We set the end line of the grid item to the fifth line. Then we want it to span towards the starting line until it hits a grid line named x. And since we want it to be the second x grid line, we wind up with grid-column-start: span x 2.

As a result, our grid item starts spanning toward the starting line from the fifth line, as illustrated below. The first line that it hits is named y, next is the first x, and finally, it hits the desired second line named x.

A five-by-three grid where each row has a few empty columns.
Setting the position of a grid item from the fifth line back to the second named line towards the start edge of the item using the grid-column-start property

This syntax is helpful when you want to span a grid item towards a grid line using its name, but you are aware that there is more than one grid line with that name, so we add an integer to say we want the N of that grid line.

Positioning grid items may generate implicit tracks

Setting the position of a grid item to a grid line’s index or a grid line’s name that does not exist in an explicit grid will force the grid to create implicit tracks to add that position to the grid.

Let’s create a grid with two columns and set the position of its item to non-existent lines. In the following example, we have only two columns and we didn’t name any of our gird lines. So, there is no line with an index of 5 and no line with the name of test, but we set these values to our properties:

.grid {
  display: grid;
  grid-template-columns: 1fr 1fr;
  grid-auto-columns: 100px;
}

.grid-item {
  gird-column-start: span test;
  grid-column-end: 5;
}

Since we know there are implicit tracks in our grid and we want them to have a size so we can see them, we add the grid-auto-columns property to our code.

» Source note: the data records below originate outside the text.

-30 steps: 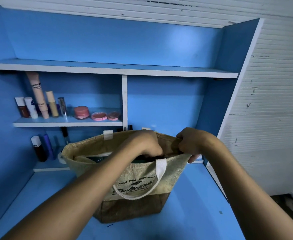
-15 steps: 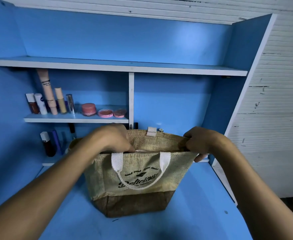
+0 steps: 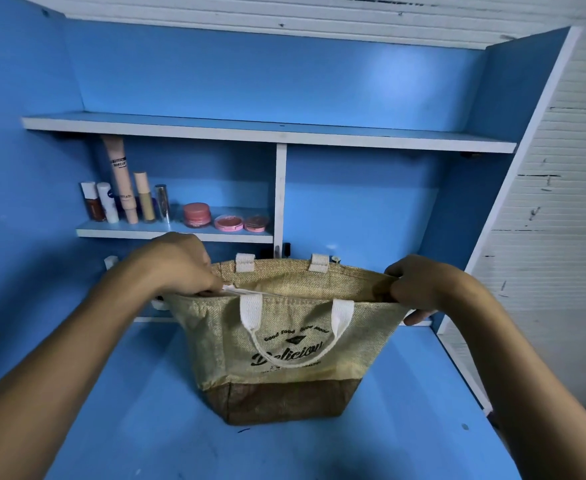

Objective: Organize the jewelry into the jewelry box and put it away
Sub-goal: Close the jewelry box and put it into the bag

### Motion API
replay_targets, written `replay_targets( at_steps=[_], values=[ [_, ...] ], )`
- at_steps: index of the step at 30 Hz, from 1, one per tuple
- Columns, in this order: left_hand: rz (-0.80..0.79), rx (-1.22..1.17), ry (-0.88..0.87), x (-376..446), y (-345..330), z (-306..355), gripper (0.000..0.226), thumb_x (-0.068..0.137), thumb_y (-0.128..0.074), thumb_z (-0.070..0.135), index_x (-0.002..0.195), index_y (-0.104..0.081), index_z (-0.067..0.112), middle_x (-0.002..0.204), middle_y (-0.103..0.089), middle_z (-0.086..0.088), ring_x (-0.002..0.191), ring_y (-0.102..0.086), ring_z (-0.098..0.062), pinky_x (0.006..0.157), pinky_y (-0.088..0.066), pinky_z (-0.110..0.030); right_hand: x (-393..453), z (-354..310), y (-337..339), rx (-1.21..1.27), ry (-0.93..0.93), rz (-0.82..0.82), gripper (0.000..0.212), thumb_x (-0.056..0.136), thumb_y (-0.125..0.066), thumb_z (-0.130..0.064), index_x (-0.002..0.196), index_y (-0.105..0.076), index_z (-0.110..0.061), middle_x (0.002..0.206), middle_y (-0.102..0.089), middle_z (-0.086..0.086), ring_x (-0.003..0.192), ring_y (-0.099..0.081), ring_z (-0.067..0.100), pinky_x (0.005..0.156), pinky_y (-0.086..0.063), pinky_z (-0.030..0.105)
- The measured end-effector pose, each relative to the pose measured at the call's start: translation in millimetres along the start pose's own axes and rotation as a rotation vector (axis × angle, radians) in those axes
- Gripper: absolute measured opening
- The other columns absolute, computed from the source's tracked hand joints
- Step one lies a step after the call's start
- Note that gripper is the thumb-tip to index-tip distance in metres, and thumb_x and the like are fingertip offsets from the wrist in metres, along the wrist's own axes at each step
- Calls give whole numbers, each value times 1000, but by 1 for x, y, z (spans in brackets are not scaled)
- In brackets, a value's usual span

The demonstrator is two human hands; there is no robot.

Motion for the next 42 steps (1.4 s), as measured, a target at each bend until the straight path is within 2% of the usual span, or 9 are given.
replay_targets(
  at_steps=[7,15,19,21,26,31,34,37,42],
  values=[
    [75,-9,125,-8,11,-48,30,75,-72,43,71,-74,13,74,-72,-5,78,-67,-21,66,-53,-31,-1,1,1,26,6,6,19,95,-50,-10,101,-68,-13,97,-65,10,76,-74,28,75,-63,37],
    [328,-268,115,1,-11,-61,27,75,-77,33,63,-63,13,62,-65,-2,68,-59,-18,62,-44,-29,5,1,-6,112,87,38,16,93,-56,-11,95,-71,-16,91,-64,9,77,-67,21,69,-62,32],
    [499,-599,75,3,-32,-73,15,83,-72,30,76,-63,19,74,-68,-1,71,-62,-20,67,-49,-34,6,9,-13,394,253,19,6,93,-68,-21,95,-72,-18,87,-67,4,78,-62,16,72,-58,30],
    [544,-850,73,2,-48,-80,12,88,-69,29,85,-59,22,90,-68,-4,77,-63,-23,73,-56,-40,0,14,-20,552,351,14,18,95,-65,-33,94,-72,-16,87,-70,0,82,-63,13,71,-57,25],
    [559,-1243,8,-11,-77,-76,19,99,-56,35,89,-59,19,91,-65,-3,66,-66,-2,57,-60,-25,-13,39,-34,748,470,18,37,89,-58,-44,110,-73,-17,109,-74,6,103,-69,16,87,-55,28],
    [539,-1390,-74,-17,-94,-65,14,99,-55,34,106,-60,23,98,-65,11,80,-65,8,75,-57,-37,-24,55,-42,842,517,2,36,85,-65,-30,119,-71,-19,119,-71,5,117,-65,19,92,-52,34],
    [513,-1437,-91,-11,-100,-58,10,100,-53,37,102,-61,32,104,-66,13,95,-64,1,81,-54,-41,-33,63,-44,846,530,60,36,85,-70,-30,120,-70,-18,118,-72,5,116,-66,20,93,-54,36],
    [480,-1463,-86,1,-102,-47,12,99,-53,42,97,-62,34,120,-64,-2,110,-62,-17,72,-56,-37,-46,73,-46,864,533,138,40,86,-73,-29,122,-69,-14,120,-71,8,113,-67,21,88,-57,33],
    [347,-1496,-90,26,-107,-15,19,99,-50,45,99,-63,32,112,-65,3,99,-63,-13,60,-57,-30,-75,97,-49,932,548,218,39,81,-70,-23,118,-69,-15,114,-74,4,107,-69,18,83,-56,30]
  ],
)
Point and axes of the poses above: each hand's wrist, its own x-axis towards the middle knuckle, its own y-axis out of the back of the hand, z = x × y, the point moved 4 cm from there along x, towards the middle knuckle
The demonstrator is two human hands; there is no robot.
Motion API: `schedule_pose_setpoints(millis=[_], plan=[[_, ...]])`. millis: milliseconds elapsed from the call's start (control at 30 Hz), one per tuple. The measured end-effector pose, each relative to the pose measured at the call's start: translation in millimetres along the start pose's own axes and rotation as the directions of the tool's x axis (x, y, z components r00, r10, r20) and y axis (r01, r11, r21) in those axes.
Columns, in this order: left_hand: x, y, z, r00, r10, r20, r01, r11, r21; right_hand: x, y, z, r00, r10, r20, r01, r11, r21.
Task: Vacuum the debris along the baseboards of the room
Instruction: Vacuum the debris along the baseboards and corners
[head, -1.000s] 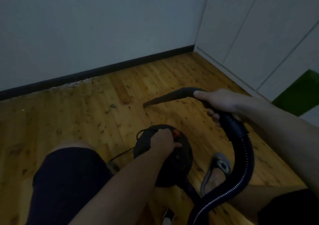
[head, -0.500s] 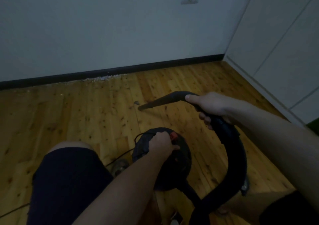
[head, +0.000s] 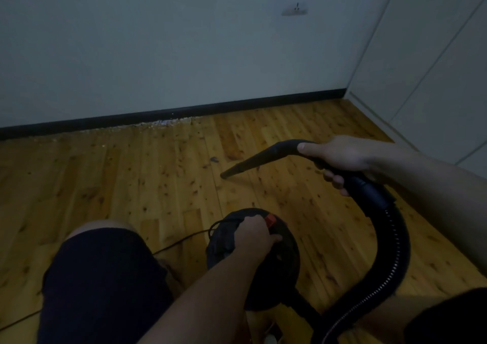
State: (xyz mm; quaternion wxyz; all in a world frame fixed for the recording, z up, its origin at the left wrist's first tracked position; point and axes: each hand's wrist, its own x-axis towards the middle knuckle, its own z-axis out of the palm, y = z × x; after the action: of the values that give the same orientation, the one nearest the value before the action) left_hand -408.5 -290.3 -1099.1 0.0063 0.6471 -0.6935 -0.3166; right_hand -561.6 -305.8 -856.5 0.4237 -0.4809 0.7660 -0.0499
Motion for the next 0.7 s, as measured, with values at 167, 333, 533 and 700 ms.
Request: schedule_pose_setpoints(millis=[167,333,533,700], plan=[[-11.4,17.8,10.6,1.000,-0.016,-0.013,0.016,0.999,-0.042,1.1,8.2,-12.0,0.989,-0.100,-0.108,0.086,0.988,-0.131],[-16.4,33.7,19.0,1.000,-0.003,-0.007,0.003,1.000,-0.024,-9.6,12.1,-20.5,0.993,-0.093,-0.077,0.082,0.988,-0.130],[-15.9,32.9,13.2,1.000,0.007,0.007,-0.007,1.000,-0.005,-12.7,4.4,-1.8,0.993,-0.116,-0.007,0.115,0.991,-0.065],[-18.5,10.1,2.6,1.000,-0.023,-0.014,0.023,0.999,-0.044,-7.8,-25.4,29.2,0.981,-0.185,0.064,0.192,0.973,-0.129]])
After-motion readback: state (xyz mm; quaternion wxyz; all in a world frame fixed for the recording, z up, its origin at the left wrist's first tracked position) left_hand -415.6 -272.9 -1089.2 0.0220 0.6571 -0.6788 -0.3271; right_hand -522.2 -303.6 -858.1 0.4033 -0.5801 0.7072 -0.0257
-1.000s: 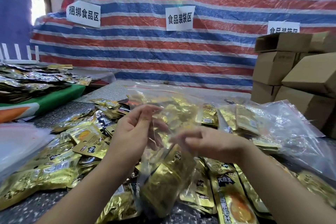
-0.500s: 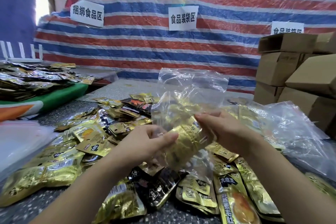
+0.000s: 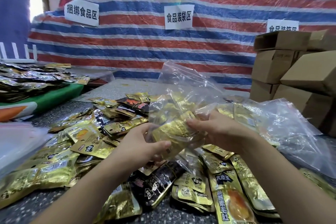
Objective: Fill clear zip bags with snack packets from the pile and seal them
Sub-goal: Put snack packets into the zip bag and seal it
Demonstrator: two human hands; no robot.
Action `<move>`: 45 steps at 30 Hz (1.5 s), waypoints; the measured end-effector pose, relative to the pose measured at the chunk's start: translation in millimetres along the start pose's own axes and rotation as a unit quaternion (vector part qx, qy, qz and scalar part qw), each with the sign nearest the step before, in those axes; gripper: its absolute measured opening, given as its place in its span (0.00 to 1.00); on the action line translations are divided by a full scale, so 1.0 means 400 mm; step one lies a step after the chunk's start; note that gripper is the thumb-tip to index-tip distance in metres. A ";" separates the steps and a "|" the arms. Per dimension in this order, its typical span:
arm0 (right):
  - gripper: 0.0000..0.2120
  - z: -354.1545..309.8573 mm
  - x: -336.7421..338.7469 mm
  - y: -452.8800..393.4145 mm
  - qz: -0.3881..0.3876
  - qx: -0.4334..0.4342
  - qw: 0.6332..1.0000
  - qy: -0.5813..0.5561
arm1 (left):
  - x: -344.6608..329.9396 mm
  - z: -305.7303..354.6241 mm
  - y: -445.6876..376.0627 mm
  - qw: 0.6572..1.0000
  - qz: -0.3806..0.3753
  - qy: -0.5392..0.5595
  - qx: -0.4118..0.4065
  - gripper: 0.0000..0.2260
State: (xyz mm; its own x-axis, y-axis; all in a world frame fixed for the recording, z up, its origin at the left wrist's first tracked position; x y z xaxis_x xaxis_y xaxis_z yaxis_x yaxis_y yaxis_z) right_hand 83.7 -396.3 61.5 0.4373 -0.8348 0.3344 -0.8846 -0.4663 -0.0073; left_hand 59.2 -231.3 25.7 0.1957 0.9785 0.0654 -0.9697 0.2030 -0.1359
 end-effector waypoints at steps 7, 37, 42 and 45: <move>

Now that we have everything set up, let’s see what happens to our grid:

A single-row grid with five columns, two of which are explicit.
Giving grid placement properties the values that do not exist causes the grid to create implicit tracks to be able to position our grid item

We set grid-column-end to 5, but the last index of our explicit grid is 3 and because of that, two implicit tracks are created towards the end of the grid to give us a line with an index of 5. On the other hand, we set the grid-column-start to a grid line with the name of test. Again, since we don’t have such a name in our grid, and because we want that grid line to align with the start edge of our grid item, an implicit column track gets created on the starting side of the explicit grid in the inline direction, and its line is test.

Positioning grid items may cause holes

As you may have seen in the previous examples, line-based positioning can cause empty spaces between grid items.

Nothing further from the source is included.